▸ **Stored records**
-- Opening Marker --
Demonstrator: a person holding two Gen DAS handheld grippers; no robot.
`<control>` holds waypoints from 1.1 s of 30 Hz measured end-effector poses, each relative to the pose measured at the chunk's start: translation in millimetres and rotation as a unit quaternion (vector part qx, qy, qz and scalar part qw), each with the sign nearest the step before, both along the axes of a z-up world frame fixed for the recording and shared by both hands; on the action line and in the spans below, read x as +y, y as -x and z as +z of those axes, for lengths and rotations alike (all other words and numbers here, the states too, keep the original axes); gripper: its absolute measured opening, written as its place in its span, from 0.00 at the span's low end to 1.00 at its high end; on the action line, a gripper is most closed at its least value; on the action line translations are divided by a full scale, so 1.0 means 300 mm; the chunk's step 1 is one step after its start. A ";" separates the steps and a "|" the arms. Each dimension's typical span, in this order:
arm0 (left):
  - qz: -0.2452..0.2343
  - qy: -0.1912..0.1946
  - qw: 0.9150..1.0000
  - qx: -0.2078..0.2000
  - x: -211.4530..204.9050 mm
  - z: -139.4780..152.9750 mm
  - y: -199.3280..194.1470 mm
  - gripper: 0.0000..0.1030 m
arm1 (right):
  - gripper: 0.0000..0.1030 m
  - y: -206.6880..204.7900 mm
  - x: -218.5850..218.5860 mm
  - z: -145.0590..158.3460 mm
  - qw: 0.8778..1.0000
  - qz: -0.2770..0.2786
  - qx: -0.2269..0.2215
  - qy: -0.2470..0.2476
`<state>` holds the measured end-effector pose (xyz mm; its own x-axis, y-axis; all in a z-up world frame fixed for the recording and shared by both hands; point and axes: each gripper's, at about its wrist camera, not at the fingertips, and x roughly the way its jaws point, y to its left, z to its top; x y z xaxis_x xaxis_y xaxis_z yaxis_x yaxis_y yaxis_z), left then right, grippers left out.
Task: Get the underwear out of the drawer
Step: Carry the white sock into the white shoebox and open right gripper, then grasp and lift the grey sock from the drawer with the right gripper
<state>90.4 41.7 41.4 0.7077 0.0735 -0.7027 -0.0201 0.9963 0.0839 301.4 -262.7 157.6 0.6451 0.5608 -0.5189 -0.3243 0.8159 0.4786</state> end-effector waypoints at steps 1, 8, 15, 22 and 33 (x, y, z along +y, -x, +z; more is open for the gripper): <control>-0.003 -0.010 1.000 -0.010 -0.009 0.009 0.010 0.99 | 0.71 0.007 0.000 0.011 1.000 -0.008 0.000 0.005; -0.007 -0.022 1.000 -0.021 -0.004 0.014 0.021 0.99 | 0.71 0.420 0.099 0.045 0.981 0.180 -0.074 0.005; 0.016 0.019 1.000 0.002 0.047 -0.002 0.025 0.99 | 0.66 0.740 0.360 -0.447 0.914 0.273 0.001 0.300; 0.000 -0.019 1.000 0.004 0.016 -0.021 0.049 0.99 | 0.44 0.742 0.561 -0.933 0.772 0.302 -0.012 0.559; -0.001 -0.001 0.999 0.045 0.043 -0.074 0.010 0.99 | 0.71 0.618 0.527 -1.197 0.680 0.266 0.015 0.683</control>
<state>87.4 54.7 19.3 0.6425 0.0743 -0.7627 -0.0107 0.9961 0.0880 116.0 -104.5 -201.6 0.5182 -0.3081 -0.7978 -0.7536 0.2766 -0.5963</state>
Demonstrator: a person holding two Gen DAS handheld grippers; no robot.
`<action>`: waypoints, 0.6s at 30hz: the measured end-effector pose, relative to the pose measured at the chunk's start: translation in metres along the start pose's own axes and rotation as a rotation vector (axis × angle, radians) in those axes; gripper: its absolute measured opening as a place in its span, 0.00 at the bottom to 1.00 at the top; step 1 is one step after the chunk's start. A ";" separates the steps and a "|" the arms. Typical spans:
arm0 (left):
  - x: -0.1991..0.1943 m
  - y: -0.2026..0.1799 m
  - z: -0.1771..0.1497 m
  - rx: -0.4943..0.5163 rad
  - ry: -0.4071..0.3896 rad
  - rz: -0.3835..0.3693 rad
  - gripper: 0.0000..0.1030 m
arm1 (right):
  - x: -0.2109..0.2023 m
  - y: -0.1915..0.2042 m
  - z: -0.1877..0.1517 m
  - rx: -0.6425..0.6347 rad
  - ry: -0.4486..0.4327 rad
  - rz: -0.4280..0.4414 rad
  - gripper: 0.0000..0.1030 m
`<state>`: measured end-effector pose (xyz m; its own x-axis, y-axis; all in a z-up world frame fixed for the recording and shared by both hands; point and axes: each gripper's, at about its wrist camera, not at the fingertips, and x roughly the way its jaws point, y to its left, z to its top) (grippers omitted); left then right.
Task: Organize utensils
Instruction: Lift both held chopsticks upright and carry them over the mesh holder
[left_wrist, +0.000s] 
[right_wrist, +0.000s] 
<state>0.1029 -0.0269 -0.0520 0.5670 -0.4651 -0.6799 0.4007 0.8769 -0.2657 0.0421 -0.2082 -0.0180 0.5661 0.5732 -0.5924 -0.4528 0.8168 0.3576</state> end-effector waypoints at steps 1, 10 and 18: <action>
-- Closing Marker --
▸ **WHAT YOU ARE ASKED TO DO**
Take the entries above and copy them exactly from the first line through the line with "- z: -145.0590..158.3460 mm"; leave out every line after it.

▸ **WRITTEN RESPONSE**
Demonstrator: a person holding two Gen DAS handheld grippers; no robot.
`<control>` holds waypoints from 1.1 s of 30 Hz measured end-effector poses, each relative to the pose measured at the chunk's start: translation in millimetres and rotation as a unit quaternion (vector part qx, qy, qz and scalar part qw), each with the sign nearest the step before, both along the axes of a z-up world frame fixed for the recording and shared by both hands; on the action line and in the spans below, read x as +y, y as -x and z as +z of those axes, for lengths and rotations alike (all other words and numbers here, the states too, keep the original axes); gripper: its absolute measured opening, written as its place in its span, from 0.00 at the span's low end to 1.00 at its high end; on the action line, a gripper is most closed at its least value; on the action line translations are divided by a full scale, so 1.0 means 300 mm; the chunk's step 1 is one step after its start. A ";" separates the steps and a "|" the arms. Each dimension's typical span, in this order:
arm0 (left):
  - qz: -0.2452..0.2343
  - qy: -0.1912..0.1946
  - qw: 0.9150..1.0000
  - qx: -0.2078..0.2000
  - x: -211.4530..204.9050 mm
  - z: -139.4780..152.9750 mm
  - y: -199.3280..194.1470 mm
  - gripper: 0.0000..0.1030 m
arm1 (right):
  - gripper: 0.0000..0.1030 m
  - y: -206.6880..204.7900 mm
  - x: -218.5850..218.5860 mm
  - z: -145.0590..158.3460 mm

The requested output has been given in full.